Is Consolidation benefiting U. S. healthcare organizations?

David Crane attributes consolidation with providing better coverage for millions of Americans who lack proper access. “We have to provide more care with less resources, and in a way, that is much more transparent relative to our performance and our value proposition. All of this requires real intentionality and scale. It requires size because small organizations can’t provide the data and the scale that we are being asked to provide,” says Crane. Linda Gump believes that the expectation for cost savings allows organizations to invest the money that is being saved by eliminating salaries into making healthcare more automated. “When you consolidate, it makes it possible to spend more on an information system than a typical standalone hospital could afford to do,” says Gump. Mark Clement believes that when mergers are done correctly, “it really positions the organizations that are coming together to succeed in an environment that is rapidly changing.”
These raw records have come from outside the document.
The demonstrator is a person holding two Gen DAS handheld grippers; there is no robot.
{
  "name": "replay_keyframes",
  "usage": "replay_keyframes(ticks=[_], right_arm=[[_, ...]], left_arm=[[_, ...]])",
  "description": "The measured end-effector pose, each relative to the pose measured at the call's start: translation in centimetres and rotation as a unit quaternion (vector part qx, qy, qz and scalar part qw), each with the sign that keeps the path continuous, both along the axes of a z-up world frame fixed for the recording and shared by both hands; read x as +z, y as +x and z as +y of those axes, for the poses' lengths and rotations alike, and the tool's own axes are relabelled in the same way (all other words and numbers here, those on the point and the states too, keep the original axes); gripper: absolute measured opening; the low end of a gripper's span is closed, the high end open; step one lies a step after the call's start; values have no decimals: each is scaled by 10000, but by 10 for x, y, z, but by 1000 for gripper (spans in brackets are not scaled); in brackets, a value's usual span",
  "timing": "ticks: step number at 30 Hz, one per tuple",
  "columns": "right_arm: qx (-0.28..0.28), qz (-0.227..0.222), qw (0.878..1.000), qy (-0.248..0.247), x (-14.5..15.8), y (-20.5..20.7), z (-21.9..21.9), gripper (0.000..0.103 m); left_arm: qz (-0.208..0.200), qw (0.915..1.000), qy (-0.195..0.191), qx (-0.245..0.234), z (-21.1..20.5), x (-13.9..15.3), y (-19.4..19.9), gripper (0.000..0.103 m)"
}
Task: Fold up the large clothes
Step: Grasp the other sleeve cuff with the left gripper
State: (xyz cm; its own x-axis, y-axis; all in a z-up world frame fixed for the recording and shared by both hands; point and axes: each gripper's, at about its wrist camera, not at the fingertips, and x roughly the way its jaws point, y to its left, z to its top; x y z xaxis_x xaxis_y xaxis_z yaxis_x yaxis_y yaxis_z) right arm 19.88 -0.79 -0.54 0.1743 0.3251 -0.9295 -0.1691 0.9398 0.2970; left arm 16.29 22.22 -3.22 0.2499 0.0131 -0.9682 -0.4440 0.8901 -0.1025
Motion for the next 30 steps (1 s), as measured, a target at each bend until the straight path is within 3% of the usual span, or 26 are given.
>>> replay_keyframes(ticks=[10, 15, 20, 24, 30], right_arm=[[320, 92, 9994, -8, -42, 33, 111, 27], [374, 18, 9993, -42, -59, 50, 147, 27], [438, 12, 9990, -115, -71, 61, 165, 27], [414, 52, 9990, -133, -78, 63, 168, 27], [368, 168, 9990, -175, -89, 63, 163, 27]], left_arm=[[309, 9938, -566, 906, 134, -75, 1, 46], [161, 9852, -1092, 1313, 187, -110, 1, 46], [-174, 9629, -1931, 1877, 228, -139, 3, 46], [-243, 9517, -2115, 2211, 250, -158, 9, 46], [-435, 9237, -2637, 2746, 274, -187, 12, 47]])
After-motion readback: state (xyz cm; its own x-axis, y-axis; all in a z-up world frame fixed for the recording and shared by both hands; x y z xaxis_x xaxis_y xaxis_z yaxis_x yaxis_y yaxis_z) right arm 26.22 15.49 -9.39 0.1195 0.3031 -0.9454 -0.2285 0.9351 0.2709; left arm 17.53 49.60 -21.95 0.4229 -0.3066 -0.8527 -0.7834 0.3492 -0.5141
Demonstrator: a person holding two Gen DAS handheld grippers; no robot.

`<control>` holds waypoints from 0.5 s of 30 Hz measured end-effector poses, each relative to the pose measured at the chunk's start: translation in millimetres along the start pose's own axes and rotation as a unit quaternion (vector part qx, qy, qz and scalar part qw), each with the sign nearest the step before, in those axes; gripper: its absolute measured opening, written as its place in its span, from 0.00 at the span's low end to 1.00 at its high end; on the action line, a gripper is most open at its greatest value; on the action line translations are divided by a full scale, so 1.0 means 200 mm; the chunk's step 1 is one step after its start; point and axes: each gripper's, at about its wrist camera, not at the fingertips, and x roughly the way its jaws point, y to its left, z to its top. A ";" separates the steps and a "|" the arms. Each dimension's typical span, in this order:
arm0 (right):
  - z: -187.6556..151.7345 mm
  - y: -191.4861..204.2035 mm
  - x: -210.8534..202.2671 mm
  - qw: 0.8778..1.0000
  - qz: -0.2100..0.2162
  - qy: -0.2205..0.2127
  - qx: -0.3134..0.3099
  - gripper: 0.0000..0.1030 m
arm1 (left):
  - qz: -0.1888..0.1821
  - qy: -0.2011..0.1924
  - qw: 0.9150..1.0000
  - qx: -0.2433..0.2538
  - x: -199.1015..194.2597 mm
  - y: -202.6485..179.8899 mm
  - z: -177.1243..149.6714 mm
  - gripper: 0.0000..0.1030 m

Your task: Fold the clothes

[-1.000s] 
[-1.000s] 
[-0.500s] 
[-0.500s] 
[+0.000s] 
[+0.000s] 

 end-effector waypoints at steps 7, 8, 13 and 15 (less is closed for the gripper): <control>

So the question still remains: What happens when there are two executives for one allocated position? The answer is that it varies from one merger to the next. There is not a unified system on determining how to proceed with selecting a new executive team. In Linda Gump’s case, neither she nor her counterpart was asked to stay, which she believes was a result of cultural alignment. David Crane helped determine who stays by examining attributes and skillsets, and sometimes internal candidates possess those qualifications and sometimes they do not. Mark Clement thought it would be best for the Rochester healthcare community if he and the CEO of Unity Health stepped down after the merger and for an outside CEO to jump in; however, he believed it was important for all executives to retain positions for the new organization’s success.